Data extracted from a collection
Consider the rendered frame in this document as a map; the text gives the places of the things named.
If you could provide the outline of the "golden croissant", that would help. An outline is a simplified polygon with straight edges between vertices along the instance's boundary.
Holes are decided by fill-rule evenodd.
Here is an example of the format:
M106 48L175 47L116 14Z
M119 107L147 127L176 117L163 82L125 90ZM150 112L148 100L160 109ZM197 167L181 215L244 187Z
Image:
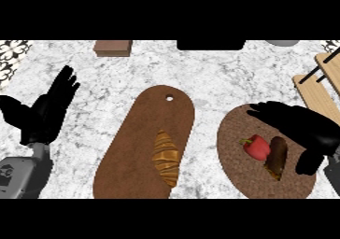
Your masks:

▸ **TASK DETAILS**:
Please give again only the lines from the one containing "If you could" through the last line of the entries above, exactly as they stand and without pictures.

▸ **TASK OUTPUT**:
If you could provide the outline of the "golden croissant", that would help. An outline is a simplified polygon with straight edges between vertices along the instance's boundary.
Holes are decided by fill-rule evenodd.
Here is an example of the format:
M106 48L175 47L116 14Z
M119 107L147 127L176 117L163 82L125 90ZM150 112L148 100L160 109ZM197 167L181 215L244 187Z
Image:
Your masks:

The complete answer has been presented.